Fortunately, modern diagnostic software tools are making it easier than ever to perform a thorough root-cause analysis on Web-based applications without breaking a sweat. These tools also give those who deal in APM and website monitoring an advantage over most other industries when it comes to employing RCA—with fewer flowcharts, Excel sheets, or interdepartmental brainstorming sessions required.
The Origins of Root Cause Analysis
Speaking in the broadest possible terms, the history of root cause analysis could be said to date back to the dawn of our ancient ancestors’ first problem-solving challenges, such as their first successful attempts to prevent themselves from constantly freezing in South African caves during wintertime by taming fire. Once the problem was identified (“winter cold”), the solution (“fire hot”) came within the grasp of their clever hominid brains and led to the undesirable effect (freezing) being intelligently mitigated at its root cause (winter), year after year.
But as a specific, consciously implemented, and systematic approach to problem-solving, root cause analysis was only recently developed in the modern era, spurred on by industrial and engineering accident investigations—such as the Tay Bridge collapse of 1879, the New London school explosion of 1937, or the Challenger space shuttle disaster of 1986—that demanded more rigorous analytical methodologies be invented to pinpoint the precise cause of problems that absolutely could not be permitted to happen again.
One important approach to root cause analysis, known as root-cause failure analysis (RCFA), emphasizes that most problems in complex systems can rarely be attributed to a single specific cause. Rather, they are often the result of a series of interlinked “causal factors.” From poorly educated personnel to design issues to flawed engineering methods, the causal factors behind any problematic event can be ranked in terms of causal culpability while still acknowledging that all of the factors were at play as conditions that, together, spiraled out into an accident. For our purposes here, RCFA will just be treated as an aspect of root cause analysis itself, acknowledging—as the Buddhist philosophers do—that all of reality is a vast interlinked Web of causes and effects, with any given factor impossible to completely separate and isolate from another, but that some causes do bear more responsibility for certain effects than others.
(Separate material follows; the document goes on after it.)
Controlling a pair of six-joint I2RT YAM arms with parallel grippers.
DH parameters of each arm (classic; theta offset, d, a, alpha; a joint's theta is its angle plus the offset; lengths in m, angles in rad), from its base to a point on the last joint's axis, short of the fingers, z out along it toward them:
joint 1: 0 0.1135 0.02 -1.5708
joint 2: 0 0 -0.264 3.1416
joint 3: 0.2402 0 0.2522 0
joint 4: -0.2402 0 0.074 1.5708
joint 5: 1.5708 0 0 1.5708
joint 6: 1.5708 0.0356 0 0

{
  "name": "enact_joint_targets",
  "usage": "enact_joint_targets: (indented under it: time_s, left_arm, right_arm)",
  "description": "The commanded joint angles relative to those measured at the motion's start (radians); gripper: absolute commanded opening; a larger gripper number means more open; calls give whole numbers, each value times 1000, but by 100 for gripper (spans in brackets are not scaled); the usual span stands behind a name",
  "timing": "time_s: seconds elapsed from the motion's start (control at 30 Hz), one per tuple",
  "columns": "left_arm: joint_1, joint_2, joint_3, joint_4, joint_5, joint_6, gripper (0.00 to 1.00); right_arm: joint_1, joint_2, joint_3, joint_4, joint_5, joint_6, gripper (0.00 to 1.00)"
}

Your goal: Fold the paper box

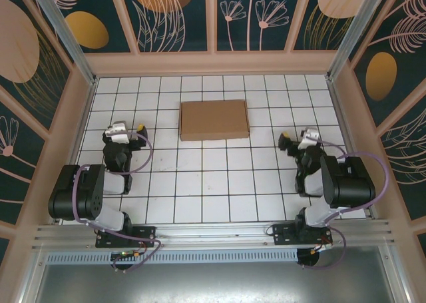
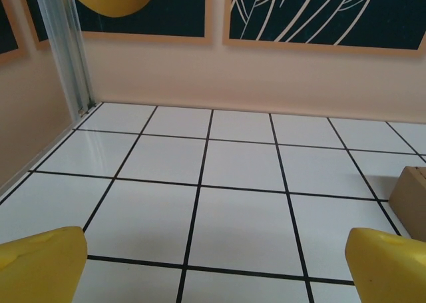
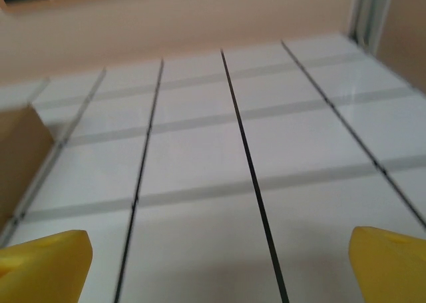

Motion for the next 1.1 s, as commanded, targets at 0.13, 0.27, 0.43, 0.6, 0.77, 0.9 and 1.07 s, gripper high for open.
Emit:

In the case of the infamous Tay Bridge collapse, which occurred in Dundee, Scotland, on December 28, 1879 and resulted in 75 deaths, the chief investigator declared the cause of the accident to be the negligence of the engineer who designed it, Sir Thomas Bouch, insisting that his bridge was “badly designed, badly constructed, and badly maintained.” But as Failure magazine reports, “Bouch alleged that the wind blew the train from the track into the bridge, and that the shock caused the lugs on one of the towers to break, leading to the collapse”—a far more useful (if not entirely sufficient) explanation of specific causal factors. (Based on the case argued in Failure magazine, a new root cause analysis of the incident has been performed here.)
And it is in this example that one finds one of the most important distinctions between root cause analysis and other forms of problem-solving: the crucial distinction between blaming your process rather than your people. In workflows such as Six Sigma, Lean, or Agile, it’s understood that blaming individual employees for inattention or negligence rarely accomplishes anything productive (as every software engineer or IT professional knows all too well from personal experience), whereas using instances of human negligence to develop more robust processes and systems that prevent such personal errors from happening in the first place can accomplish quite a lot.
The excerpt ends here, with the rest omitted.